Serbia "to protect survival" of Serb entity
Aleksandar Vučić said on Saturday that Serbia respected the Dayton Agreement and the integrity of Bosnia-Herzegovina.Source: Tanjug
But the deputy prime minister in the outgoing government and leader of the SNS party added that the country "would always protect the survival of the Serb political entity in the country, Republika Srpska (RS)."
"On its way towards membership in the EU, Serbia will protect its stability, but it will also always protect the stability and survival of RS," Vučić told a joint news conference after a meeting with RS President Milorad Dodik in Belgrade.
Vučić also said that a new, special team for the improvement of the relations with the RS would be formed and also that it would not be a threat to anyone.
"The team will include important officials of Serbia and the RS and it will follow the Dayton Agreement in its work, respecting the territorial integrity of all the countries in the region," he explained.
Vučić said that during the meeting Dodik raised the issue of cooperation in the power supply industry and putting to use the potential of the river Drina, which runs between Serbia and RS, including the development of tourism in the area.
Dodik also wanted to discuss building a separate leg of the South Stream gas pipeline that would go through the RS, Vučić stated, adding that the issue would be talked over with the Bosnian government. According to Vučić, Dodik informed him that the government of Bosnia-Herzegovina might take a negative stand regarding the issue.
"In that case, the way would be open to make such an arrangement with the RS," Vučić remarked, adding that Serbia would still try to find a joint solution.
The two officials also discussed forming a joint team to commemorate the 100th anniversary of World War One, which began with Austria-Hungary's invasion of Serbia.
RS President Milorad Dodik has said that "a strong Serbia was crucial for the existence of the RS within Bosnia-Herzegovina."
Serbia got "a powerful government and institutions" after the snap parliamentary poll, Dodik told a joint news conference after a meeting with Serbia's Deputy Prime Minister Aleksandar Vučić in Belgrade.
He congratulated the Serb Progressive Party (SNS) on their victory in the election, stressing that "it is an important breath of fresh air in political terms."

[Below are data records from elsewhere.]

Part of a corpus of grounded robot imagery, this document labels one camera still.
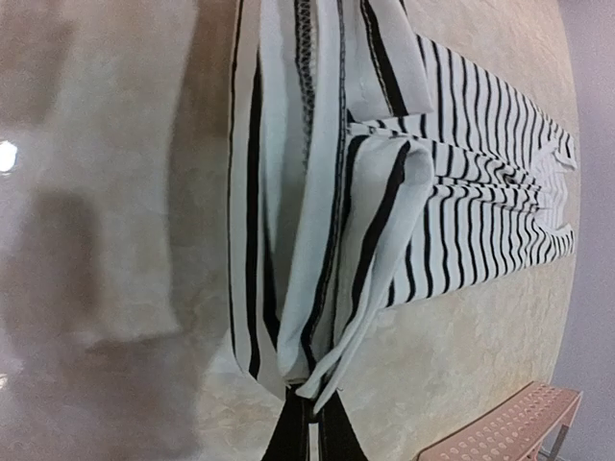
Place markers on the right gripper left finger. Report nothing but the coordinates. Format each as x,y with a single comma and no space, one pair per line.
290,438

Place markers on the black white striped garment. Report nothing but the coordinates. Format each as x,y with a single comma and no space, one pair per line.
371,167

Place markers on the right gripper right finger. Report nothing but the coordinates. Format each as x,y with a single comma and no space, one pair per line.
337,440

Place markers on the pink plastic basket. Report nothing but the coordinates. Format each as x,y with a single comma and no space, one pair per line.
530,425

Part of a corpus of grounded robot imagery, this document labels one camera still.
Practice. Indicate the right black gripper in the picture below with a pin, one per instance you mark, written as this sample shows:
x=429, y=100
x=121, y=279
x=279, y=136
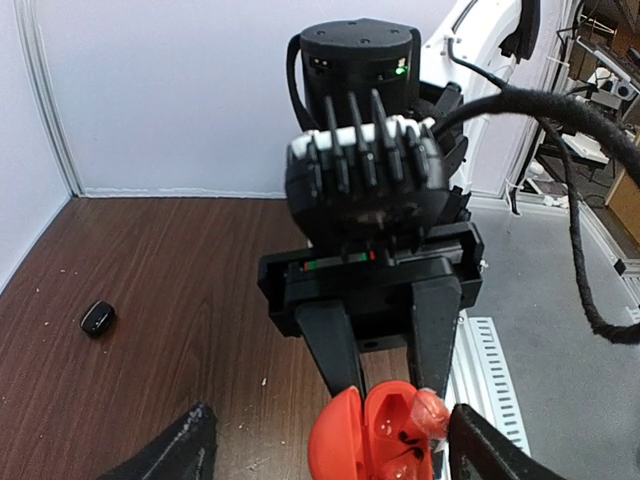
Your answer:
x=420, y=292

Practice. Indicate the front aluminium rail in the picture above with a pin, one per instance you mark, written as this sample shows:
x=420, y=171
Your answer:
x=481, y=379

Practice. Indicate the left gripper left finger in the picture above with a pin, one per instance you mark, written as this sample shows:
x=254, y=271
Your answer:
x=184, y=450

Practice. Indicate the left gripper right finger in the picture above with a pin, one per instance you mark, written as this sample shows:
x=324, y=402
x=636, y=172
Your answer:
x=477, y=450

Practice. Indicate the right aluminium frame post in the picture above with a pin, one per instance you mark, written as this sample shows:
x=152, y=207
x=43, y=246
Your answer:
x=41, y=84

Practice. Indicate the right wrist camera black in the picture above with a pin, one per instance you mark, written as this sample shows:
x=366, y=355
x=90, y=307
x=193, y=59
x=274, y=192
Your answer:
x=365, y=183

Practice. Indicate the orange round case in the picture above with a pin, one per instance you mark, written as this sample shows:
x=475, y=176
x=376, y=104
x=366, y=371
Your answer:
x=370, y=438

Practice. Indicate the black earbud charging case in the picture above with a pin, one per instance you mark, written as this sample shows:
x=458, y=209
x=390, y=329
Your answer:
x=97, y=319

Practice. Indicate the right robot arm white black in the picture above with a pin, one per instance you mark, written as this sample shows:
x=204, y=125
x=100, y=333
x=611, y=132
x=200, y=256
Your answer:
x=424, y=80

He stated that as leader of the Party of Independent Social Democrats of the RS, he would be willing to sign a cooperation agreement with the SNS on issues that should be addressed by the authorities of both Serbia and the Serb entity in Bosnia.

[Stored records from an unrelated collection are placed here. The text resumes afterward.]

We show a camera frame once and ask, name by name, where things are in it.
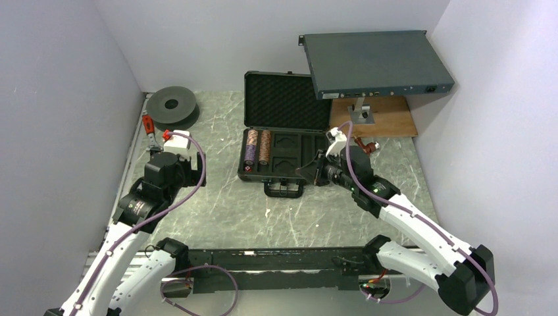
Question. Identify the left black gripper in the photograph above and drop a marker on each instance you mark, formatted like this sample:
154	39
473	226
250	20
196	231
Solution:
193	176

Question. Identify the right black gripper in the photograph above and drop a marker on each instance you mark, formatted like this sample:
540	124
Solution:
314	172

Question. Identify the black poker case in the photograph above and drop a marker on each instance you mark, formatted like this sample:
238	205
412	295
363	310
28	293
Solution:
285	104

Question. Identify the brown poker chip stack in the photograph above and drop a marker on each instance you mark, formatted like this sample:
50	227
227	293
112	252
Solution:
266	139
264	155

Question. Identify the purple poker chip stack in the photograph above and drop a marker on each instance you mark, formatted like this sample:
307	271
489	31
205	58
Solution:
250	153

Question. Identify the orange poker chip stack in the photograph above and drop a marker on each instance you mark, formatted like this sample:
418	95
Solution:
252	137

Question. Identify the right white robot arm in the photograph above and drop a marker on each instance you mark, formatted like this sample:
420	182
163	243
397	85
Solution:
461	274

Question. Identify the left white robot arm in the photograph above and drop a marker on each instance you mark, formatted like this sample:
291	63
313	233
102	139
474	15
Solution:
102	290

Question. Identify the brown torch nozzle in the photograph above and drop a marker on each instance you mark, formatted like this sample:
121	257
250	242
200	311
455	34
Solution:
368	148

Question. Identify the black filament spool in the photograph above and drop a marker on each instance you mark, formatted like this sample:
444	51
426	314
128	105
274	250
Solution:
173	108

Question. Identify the grey metal stand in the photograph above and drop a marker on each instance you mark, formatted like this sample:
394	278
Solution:
361	112

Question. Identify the wooden board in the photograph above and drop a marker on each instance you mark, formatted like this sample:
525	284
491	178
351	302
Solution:
391	115

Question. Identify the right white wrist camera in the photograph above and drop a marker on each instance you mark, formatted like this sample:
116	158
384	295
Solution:
338	141

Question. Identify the red handled adjustable wrench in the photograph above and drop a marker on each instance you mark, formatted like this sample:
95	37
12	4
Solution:
149	127

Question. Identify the black front rail base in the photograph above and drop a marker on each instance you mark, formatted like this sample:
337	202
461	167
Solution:
210	271

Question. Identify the grey network switch box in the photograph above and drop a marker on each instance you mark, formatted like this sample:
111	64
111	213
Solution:
368	64

He said he had discussed with Vučić ways in which to speed up the procedure of granting Serbian citizenship to RS citizens, but that they had also discussed dual citizenship.

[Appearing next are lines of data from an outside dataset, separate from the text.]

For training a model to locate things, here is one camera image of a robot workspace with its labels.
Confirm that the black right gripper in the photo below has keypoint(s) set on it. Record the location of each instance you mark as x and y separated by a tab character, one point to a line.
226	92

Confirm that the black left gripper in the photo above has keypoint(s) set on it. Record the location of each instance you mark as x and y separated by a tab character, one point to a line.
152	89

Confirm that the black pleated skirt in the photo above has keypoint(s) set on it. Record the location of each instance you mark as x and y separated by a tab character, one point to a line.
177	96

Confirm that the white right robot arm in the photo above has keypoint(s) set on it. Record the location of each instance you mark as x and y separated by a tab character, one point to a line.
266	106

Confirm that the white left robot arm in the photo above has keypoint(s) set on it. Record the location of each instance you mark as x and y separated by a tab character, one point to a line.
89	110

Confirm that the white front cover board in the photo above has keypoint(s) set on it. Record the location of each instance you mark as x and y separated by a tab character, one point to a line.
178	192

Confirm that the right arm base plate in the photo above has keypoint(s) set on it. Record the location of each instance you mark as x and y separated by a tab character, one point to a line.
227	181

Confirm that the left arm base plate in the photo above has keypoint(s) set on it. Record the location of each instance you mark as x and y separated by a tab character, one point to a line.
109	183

"If the Hungarians and Bosniaks are entitled to dual citizenship, why cannot we have the same right," Dodik wondered.
Commenting on the situation in Bosnia-Herzegovina, he said that nothing was functioning on the federal level and accused the Federation of Bosnia-Herzegovina - the Muslim-Croat entity - obstructing Bosnia-Herzegovina's EU integration, and thereby RS's as well.
Serbs in Bosnia-Herzegovina do not feel comfortable and the country costs the RS more than it should, he stressed. "They (the government in Sarajevo) have no solution. They block everything and strengthen our conviction that we do not belong there," the RS president noted.
"Sarajevo is the key of the problems, political problems," Dodik stated, stressing that "that is why the RS wants a powerful and strong Serbia" that is crucial for RS's existence in Bosnia-Herzegovina.